▶ Task goal
Where the listing below has a line containing "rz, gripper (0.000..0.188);", output that line and all lines after it, verbatim, and no others.

++++++++++

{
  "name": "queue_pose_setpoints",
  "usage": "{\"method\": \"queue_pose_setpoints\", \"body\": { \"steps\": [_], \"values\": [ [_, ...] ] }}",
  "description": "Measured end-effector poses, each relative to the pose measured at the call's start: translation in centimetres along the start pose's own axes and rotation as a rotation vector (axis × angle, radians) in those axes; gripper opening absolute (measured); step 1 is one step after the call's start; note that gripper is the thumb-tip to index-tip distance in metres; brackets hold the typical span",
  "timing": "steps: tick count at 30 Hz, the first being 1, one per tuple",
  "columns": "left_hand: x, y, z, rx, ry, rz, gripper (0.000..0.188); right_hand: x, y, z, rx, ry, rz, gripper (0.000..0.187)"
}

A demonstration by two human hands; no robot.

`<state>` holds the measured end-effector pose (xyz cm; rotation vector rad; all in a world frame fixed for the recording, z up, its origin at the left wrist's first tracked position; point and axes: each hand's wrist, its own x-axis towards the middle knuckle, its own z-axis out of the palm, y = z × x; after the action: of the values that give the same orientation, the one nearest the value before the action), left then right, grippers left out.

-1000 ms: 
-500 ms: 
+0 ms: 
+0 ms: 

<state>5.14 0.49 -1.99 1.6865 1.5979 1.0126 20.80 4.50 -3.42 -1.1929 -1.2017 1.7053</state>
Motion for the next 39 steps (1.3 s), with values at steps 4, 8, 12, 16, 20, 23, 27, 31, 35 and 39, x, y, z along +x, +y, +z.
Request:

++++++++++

▶ Problem solution
  "columns": "left_hand: x, y, z, rx, ry, rz, gripper (0.000..0.188); right_hand: x, y, z, rx, ry, rz, gripper (0.000..0.187)"
}

A demonstration by two human hands; no robot.

`<state>` holds the measured end-effector pose (xyz cm; rotation vector rad; all in a world frame fixed for the recording, z up, its origin at the left wrist's first tracked position; point and axes: each hand's wrist, its own x-axis towards the middle knuckle, its own z-axis out of the palm, y = z × x; after the action: of the values that give the same orientation, the one nearest the value before the action), left then right, grippers left out.

-1000 ms: 
-500 ms: 
+0 ms: 
+0 ms: 

<state>5.14 0.49 -1.99 1.6865 1.5979 1.0126 20.80 4.50 -3.42 -1.1929 -1.2017 1.7053</state>
Motion for the next 39 steps (1.3 s), with values at steps 4, 8, 12, 16, 20, 23, 27, 31, 35 and 39, x, y, z along +x, +y, +z.
Request:

Reply complete, and nothing else is required.